In quali condizioni è possibile trovare soluzioni positive e costruttive per tutti? Deve essere questa la domanda bypassata dagli ideatori del manifesto promosso dalle associazioni ProVita e Generazione Famiglia contro l’utero in affitto. Nell’immagine, finita al centro di tante polemiche, si vedono due uomini con un bambino — tatuato di codice a barre — in un carrello, il tutto accompagnato dall’emblematica scritta “Due uomini non fanno una madre”.
Nell’immagine e nel messaggio c’è una verità, una semplice e banale verità: per quanto la giurisprudenza e il legislatore vogliano riconoscere diritti alle coppie omosessuali, niente potrà sostituire il dato biologico e affettivo della maternità. Il punto, però, è proprio qui: quali sono le condizioni migliori perché questo giudizio elementare sia riconosciuto come vero? Agli occhi degli estensori del manifesto sembra sia chiaro che è la lotta, il conflitto, l’unico luogo dove la verità possa emergere ed essere riconosciuta. Si potrebbe obiettare che tale lotta è stata iniziata da tutte quelle organizzazioni Lgbt che in questi anni hanno orchestrato campagne ad hoc, ispirate a singoli casi divenuti “bandiera” della causa. Anche su questo niente da eccepire, ma — ripeterlo non fa male — quali sono le condizioni migliori in cui un dato di realtà può essere affermato e riconosciuto come vero?

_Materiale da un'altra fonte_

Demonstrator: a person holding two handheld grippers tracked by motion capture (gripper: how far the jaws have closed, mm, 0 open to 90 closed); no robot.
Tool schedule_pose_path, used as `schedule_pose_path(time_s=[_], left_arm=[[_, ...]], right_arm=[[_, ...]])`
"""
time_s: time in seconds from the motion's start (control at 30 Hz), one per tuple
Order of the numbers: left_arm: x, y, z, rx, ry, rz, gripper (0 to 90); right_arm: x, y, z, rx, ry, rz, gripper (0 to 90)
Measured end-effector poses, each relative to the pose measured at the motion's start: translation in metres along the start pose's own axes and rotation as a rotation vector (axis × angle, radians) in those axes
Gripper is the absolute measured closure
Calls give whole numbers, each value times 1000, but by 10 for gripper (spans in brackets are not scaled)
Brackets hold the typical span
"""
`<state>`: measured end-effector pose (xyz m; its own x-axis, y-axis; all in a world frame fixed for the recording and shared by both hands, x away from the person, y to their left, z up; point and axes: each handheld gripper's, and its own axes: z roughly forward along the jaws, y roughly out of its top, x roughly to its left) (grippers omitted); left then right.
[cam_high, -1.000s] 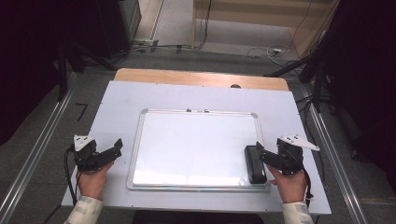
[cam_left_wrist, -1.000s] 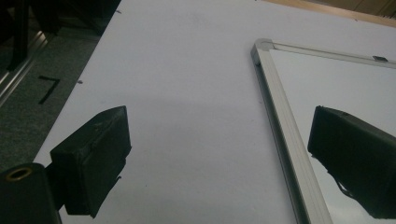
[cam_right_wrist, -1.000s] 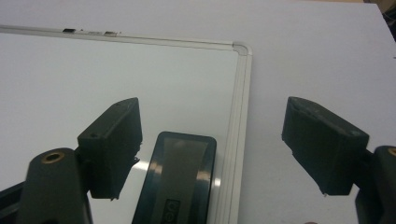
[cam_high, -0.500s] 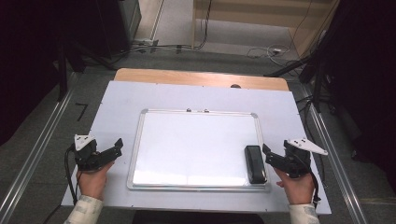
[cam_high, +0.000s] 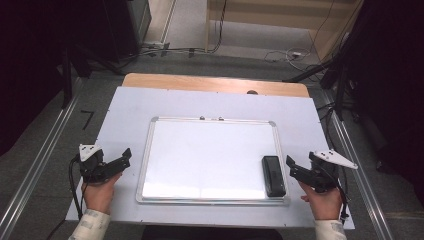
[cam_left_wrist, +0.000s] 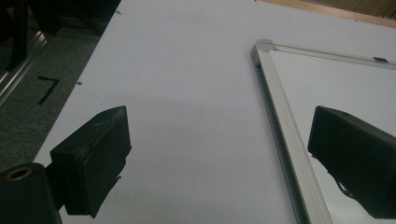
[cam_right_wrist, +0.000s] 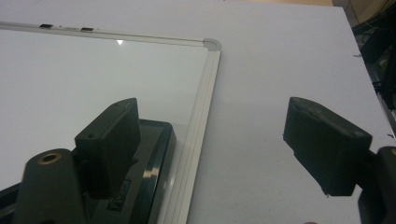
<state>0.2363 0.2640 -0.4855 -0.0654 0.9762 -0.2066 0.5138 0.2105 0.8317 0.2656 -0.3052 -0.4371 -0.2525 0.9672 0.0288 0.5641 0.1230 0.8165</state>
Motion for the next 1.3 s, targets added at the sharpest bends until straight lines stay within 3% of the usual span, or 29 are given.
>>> schedule_pose_path(time_s=[0.67,1.3], left_arm=[[0,0,0,-1,-2,2,63],[-1,0,0,-1,-3,2,63]], right_arm=[[-17,-8,-3,-1,-33,11,176],[-42,-17,-3,23,-71,36,176]])
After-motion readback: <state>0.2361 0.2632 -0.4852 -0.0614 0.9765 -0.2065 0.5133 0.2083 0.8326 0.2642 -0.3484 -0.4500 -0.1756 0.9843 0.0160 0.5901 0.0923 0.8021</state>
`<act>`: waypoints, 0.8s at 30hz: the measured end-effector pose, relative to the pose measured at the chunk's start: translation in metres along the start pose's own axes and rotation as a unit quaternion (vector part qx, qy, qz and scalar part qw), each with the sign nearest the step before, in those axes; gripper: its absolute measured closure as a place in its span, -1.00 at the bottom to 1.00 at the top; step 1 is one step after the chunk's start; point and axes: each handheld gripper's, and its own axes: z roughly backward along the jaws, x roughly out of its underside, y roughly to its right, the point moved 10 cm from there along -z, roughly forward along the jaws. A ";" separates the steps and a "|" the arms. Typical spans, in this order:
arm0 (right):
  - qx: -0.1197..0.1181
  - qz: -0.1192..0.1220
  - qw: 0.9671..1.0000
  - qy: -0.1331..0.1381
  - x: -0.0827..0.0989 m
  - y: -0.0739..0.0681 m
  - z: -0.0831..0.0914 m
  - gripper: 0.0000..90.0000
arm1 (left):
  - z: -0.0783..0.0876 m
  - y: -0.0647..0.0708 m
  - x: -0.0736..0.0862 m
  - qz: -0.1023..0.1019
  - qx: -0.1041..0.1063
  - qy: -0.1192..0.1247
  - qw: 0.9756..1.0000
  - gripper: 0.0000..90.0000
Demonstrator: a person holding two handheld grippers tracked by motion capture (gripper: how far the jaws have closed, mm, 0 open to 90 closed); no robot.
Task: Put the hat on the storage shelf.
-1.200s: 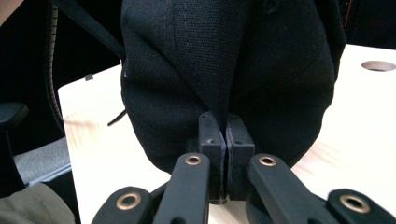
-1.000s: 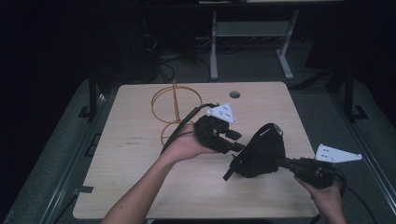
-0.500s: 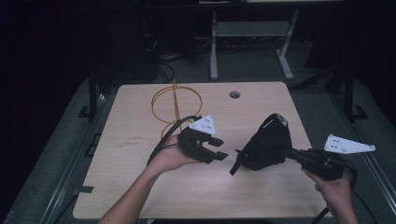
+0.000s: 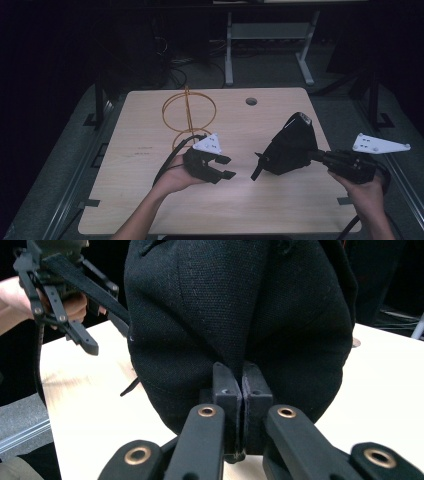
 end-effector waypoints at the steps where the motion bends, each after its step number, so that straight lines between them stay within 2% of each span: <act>1: 0.001 0.001 1.000 0.000 -0.002 0.001 0.000 0.96 | 0.000 0.000 0.002 0.001 -0.001 0.000 1.000 0.08; 8: 0.005 0.004 1.000 -0.005 -0.013 0.002 0.002 0.96 | -0.002 0.003 0.020 -0.001 -0.008 0.002 1.000 -0.02; 14: 0.004 0.011 1.000 -0.012 -0.023 0.001 -0.001 0.96 | -0.003 0.003 0.032 0.010 -0.015 0.003 1.000 -0.12; 19: 0.003 0.018 1.000 -0.016 -0.034 0.000 -0.006 0.96 | -0.003 0.002 0.040 0.005 -0.024 -0.001 1.000 -0.18; 21: 0.003 0.020 1.000 -0.016 -0.038 -0.001 -0.008 0.96 | -0.002 0.000 0.042 -0.002 -0.034 -0.005 0.999 -0.22; 24: 0.003 0.023 1.000 -0.017 -0.045 -0.004 -0.011 0.96 | -0.002 0.001 0.045 0.003 -0.039 -0.002 0.999 -0.30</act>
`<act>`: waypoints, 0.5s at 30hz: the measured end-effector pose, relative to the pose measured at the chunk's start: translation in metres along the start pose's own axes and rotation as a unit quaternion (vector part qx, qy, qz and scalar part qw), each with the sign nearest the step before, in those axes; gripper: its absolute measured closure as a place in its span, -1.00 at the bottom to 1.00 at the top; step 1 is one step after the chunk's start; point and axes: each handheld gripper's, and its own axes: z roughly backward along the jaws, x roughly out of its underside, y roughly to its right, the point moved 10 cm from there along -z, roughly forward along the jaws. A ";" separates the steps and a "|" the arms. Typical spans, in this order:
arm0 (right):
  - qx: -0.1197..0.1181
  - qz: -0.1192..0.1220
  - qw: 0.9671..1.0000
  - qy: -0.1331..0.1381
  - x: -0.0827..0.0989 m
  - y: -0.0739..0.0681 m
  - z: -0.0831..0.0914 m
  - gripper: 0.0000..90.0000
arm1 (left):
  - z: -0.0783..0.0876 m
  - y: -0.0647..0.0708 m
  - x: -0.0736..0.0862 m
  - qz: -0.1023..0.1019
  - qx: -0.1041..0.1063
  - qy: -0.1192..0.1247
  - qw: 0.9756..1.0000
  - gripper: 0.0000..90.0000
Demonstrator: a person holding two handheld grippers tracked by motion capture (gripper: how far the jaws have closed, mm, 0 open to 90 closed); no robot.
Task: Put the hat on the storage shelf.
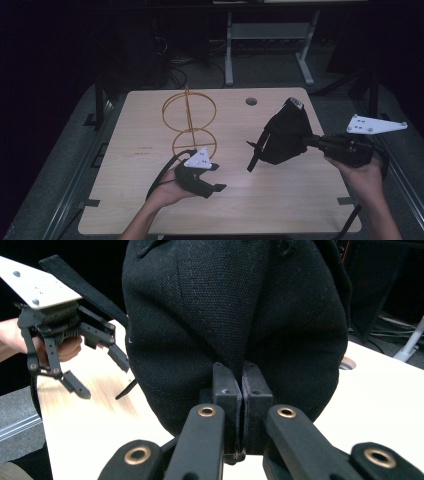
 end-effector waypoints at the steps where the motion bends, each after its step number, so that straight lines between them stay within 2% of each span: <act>1: -0.002 0.000 1.000 0.001 -0.003 -0.001 -0.001 0.96 | 0.001 -0.001 0.002 -0.002 -0.001 -0.004 1.000 -0.31; 7: -0.007 0.011 1.000 0.008 -0.021 -0.004 -0.008 0.96 | 0.002 -0.002 0.012 0.008 -0.010 -0.004 1.000 -0.38; 15: -0.019 0.021 1.000 0.013 -0.043 -0.009 -0.018 0.96 | 0.000 -0.005 0.013 0.001 -0.017 -0.012 1.000 -0.41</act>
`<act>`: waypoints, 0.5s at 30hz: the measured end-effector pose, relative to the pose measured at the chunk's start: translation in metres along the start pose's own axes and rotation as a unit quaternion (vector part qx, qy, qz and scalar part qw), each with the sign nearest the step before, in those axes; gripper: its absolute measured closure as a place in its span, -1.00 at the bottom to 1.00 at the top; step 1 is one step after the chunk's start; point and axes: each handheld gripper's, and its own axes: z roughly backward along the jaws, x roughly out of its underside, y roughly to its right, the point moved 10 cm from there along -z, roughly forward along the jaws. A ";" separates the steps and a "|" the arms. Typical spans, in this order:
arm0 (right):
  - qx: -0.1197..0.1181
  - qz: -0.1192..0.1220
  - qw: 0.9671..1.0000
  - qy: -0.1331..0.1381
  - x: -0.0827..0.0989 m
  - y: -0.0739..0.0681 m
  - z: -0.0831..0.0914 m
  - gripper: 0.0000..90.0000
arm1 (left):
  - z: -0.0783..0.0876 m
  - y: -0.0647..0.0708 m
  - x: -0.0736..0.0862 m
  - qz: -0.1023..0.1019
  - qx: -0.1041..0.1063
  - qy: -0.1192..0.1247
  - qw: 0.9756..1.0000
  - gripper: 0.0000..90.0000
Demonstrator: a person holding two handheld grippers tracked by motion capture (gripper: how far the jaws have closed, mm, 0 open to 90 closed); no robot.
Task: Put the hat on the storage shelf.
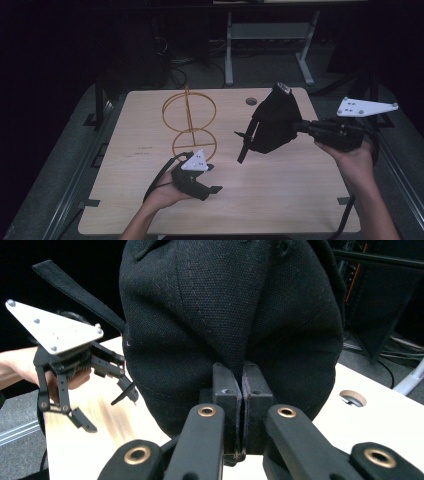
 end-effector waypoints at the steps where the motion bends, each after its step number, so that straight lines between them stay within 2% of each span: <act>1: -0.001 0.002 1.000 0.000 -0.002 0.000 -0.001 0.96 | -0.001 0.000 0.001 0.002 -0.001 -0.003 1.000 -0.41; 4: -0.001 0.005 1.000 -0.004 -0.008 0.000 -0.007 0.96 | -0.002 -0.001 0.003 0.005 -0.002 -0.006 1.000 -0.43; 9: -0.003 0.009 1.000 -0.004 -0.021 0.000 -0.013 0.96 | -0.003 -0.002 0.004 -0.003 -0.003 -0.009 1.000 -0.46; 15: -0.008 0.017 1.000 -0.009 -0.033 -0.002 -0.023 0.96 | -0.002 -0.002 0.004 0.003 -0.003 -0.008 1.000 -0.46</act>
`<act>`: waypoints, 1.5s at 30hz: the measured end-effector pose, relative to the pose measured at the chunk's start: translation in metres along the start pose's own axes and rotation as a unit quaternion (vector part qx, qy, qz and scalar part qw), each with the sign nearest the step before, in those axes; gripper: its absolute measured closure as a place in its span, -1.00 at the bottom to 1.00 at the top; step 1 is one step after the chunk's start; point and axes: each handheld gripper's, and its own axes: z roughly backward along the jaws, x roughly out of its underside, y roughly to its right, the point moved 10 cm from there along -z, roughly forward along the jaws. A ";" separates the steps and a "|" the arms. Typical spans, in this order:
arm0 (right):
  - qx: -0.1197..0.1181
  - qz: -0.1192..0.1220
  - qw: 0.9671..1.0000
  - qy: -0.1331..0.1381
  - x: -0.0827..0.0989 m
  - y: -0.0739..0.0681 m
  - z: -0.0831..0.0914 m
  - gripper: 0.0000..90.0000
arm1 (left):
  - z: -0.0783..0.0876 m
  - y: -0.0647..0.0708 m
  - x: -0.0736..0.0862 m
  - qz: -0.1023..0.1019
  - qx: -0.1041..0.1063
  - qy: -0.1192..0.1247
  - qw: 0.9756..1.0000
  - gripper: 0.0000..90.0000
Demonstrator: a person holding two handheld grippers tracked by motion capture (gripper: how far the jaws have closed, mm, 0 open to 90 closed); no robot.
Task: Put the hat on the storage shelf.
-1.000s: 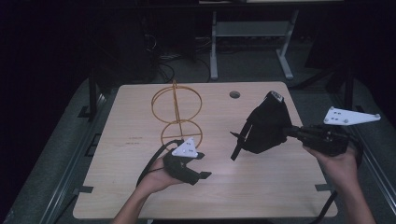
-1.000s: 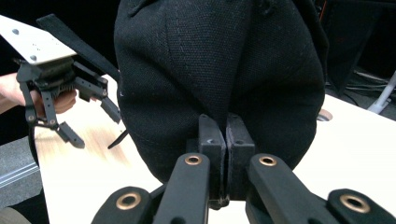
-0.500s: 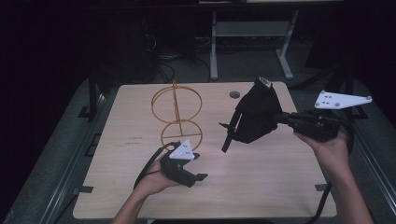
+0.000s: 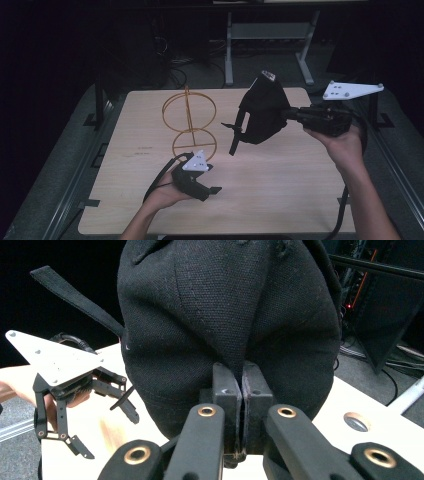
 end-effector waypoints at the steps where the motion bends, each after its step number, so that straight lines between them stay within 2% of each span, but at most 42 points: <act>1: -0.001 0.002 1.000 0.000 -0.002 0.000 -0.002 0.96 | 0.001 -0.001 -0.001 0.001 -0.001 0.003 1.000 -0.46; 7: -0.015 0.010 1.000 0.004 -0.023 -0.006 -0.016 0.96 | 0.002 -0.005 -0.001 0.008 -0.004 0.012 1.000 -0.46; 21: -0.035 0.034 0.999 -0.007 -0.065 -0.020 -0.057 0.96 | 0.007 -0.008 0.000 0.020 -0.005 0.017 1.000 -0.46; 26: -0.037 0.047 0.998 -0.016 -0.079 -0.025 -0.071 0.96 | 0.010 -0.009 0.000 0.026 -0.006 0.022 0.999 -0.46; 36: -0.040 0.053 0.997 -0.041 -0.091 -0.023 -0.098 0.96 | 0.010 -0.011 0.001 0.018 -0.006 0.019 1.000 -0.46; 42: -0.048 0.058 0.996 -0.055 -0.106 -0.026 -0.121 0.96 | 0.010 -0.010 -0.001 0.022 -0.003 0.026 0.999 -0.46; 45: -0.053 0.064 0.995 -0.062 -0.114 -0.030 -0.134 0.96 | 0.009 -0.010 0.000 0.019 -0.002 0.022 1.000 -0.46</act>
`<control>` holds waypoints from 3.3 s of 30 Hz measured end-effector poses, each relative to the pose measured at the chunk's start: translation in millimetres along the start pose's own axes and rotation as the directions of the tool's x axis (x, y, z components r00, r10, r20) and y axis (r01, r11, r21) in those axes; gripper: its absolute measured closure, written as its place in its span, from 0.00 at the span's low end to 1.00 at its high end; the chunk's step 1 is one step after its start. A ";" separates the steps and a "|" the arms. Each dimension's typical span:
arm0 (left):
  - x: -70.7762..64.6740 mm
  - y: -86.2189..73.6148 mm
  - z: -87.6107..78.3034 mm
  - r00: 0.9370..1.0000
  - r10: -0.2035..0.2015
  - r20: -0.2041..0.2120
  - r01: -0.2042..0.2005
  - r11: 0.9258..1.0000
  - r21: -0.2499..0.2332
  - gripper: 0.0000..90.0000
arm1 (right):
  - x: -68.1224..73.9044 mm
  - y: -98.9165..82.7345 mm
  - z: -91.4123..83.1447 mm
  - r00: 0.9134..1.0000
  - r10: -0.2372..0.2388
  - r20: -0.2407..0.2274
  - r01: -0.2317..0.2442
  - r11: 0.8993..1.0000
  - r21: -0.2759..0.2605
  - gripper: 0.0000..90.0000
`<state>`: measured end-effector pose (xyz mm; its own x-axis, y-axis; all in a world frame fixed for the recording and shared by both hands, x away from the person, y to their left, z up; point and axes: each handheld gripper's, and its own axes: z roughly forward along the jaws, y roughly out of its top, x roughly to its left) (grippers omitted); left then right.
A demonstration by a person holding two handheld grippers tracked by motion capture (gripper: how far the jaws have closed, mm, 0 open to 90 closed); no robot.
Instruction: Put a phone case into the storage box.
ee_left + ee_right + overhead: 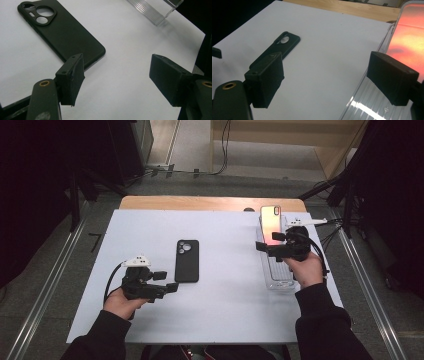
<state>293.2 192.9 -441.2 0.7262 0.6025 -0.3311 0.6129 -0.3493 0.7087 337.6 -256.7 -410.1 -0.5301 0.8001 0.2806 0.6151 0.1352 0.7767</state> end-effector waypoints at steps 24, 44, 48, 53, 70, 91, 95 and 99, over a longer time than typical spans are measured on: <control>0.8 6.5 1.9 1.000 -0.025 0.000 0.025 1.000 -0.011 0.30 | 35.1 -39.8 -21.6 0.990 -0.072 -0.125 0.078 0.996 0.043 0.16; 4.3 28.5 18.2 0.999 -0.046 0.006 0.046 0.999 -0.002 0.32 | 55.4 -73.6 -30.7 0.969 -0.109 -0.223 0.133 0.987 0.095 0.16; 5.5 34.4 26.2 0.999 -0.040 0.007 0.039 0.999 0.015 0.32 | 58.7 -79.2 -30.8 0.965 -0.115 -0.234 0.143 0.984 0.106 0.16; 3.1 41.3 38.1 1.000 -0.018 0.010 0.017 0.999 0.027 0.32 | 60.2 -83.7 -31.9 0.963 -0.120 -0.242 0.152 0.982 0.116 0.16; 1.9 71.1 66.8 1.000 0.011 0.025 -0.012 0.999 0.035 0.40 | 63.4 -93.2 -27.4 0.958 -0.138 -0.252 0.178 0.974 0.141 0.16; 4.6 70.9 100.7 0.999 0.038 0.006 -0.038 0.997 0.074 1.00 | 62.0 -95.7 -27.4 0.958 -0.138 -0.252 0.178 0.973 0.145 0.16; 6.9 62.9 106.7 1.000 0.022 -0.013 -0.021 0.996 0.084 1.00 | 62.2 -96.0 -26.9 0.958 -0.139 -0.249 0.181 0.972 0.151 0.16; 9.2 55.6 114.1 0.999 0.029 -0.025 -0.026 0.993 0.113 1.00 | 62.3 -95.8 -27.1 0.959 -0.142 -0.245 0.181 0.973 0.145 0.16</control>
<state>369.5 97.1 -475.9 0.7355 0.6100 -0.2950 0.6255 -0.4437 0.6418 229.8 -235.6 -451.8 -0.7387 0.6049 0.2972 0.5872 0.3611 0.7245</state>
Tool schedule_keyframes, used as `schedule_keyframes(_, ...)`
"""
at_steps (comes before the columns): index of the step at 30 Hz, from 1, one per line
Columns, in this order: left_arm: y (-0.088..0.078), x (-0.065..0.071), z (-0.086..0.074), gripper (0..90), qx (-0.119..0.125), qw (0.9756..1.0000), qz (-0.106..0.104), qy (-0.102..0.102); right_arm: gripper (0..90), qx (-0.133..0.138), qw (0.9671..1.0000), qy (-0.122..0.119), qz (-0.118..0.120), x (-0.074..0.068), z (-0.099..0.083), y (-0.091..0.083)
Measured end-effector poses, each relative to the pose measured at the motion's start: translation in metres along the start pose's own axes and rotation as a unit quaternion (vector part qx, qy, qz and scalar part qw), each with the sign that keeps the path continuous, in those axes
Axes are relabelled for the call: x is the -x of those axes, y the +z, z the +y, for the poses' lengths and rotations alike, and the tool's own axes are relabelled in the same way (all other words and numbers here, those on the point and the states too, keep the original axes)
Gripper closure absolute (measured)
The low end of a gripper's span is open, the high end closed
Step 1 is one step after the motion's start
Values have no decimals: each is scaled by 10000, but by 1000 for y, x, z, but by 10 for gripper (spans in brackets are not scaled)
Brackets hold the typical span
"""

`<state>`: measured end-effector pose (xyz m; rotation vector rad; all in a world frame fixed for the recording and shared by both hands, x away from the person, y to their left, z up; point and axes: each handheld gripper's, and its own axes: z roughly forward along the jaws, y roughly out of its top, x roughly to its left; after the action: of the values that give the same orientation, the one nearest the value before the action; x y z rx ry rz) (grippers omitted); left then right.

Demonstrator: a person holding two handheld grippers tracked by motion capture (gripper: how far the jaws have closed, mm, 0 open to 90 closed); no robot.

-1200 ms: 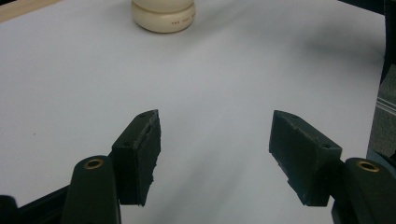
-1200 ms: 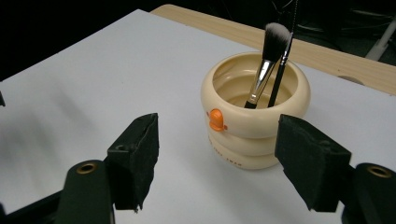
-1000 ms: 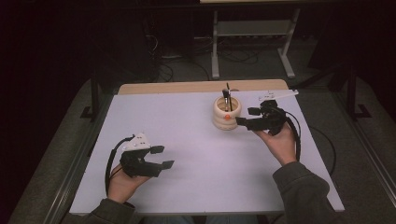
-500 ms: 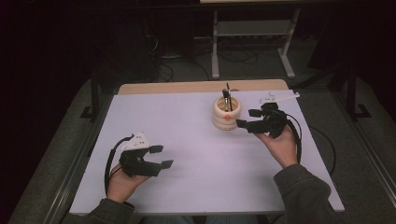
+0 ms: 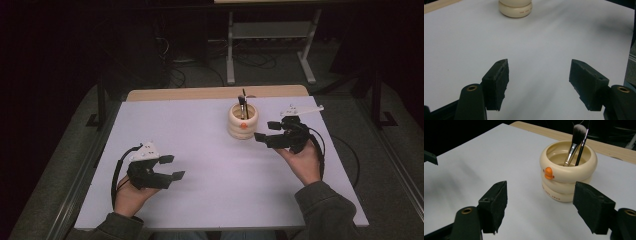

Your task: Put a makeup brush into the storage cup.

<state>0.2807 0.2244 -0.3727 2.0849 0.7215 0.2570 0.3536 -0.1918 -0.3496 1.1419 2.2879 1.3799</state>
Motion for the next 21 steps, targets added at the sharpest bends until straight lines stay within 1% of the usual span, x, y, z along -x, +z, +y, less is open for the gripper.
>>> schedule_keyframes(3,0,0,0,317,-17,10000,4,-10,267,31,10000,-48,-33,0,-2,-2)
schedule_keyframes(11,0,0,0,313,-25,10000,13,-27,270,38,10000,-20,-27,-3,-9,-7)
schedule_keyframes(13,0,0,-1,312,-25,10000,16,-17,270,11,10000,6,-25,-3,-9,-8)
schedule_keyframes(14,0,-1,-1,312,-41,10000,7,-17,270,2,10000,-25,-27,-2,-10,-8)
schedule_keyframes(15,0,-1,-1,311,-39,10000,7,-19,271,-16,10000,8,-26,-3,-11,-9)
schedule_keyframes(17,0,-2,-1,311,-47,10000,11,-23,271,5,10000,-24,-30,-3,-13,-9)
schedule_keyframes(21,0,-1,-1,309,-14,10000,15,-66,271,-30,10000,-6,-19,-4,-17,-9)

Tutta la fatica di questo strano tempo non sta nel combattere una qualunque guerra, ma nel porre le premesse perché gli uomini e le donne di buona volontà si possano incontrare, perché i desideri e le risposte di tutti possano germogliare in un rapporto, in una relazione che strappi dall’individualismo e offra una risposta alle domande più vere sul destino e sulla vita. Come si fa a vivere oggi, nel mondo di oggi? Come si fa a riscoprire la verità in un tempo in cui tutto sembra negarla? Occorre riaprire uno spazio paziente di incontro, di libertà, di amicizia, di cammino. Uno spazio che è molto più ampio dei sei metri per tre di un manifesto, uno spazio dove tornare a guardarsi e a dire “Io” con verità.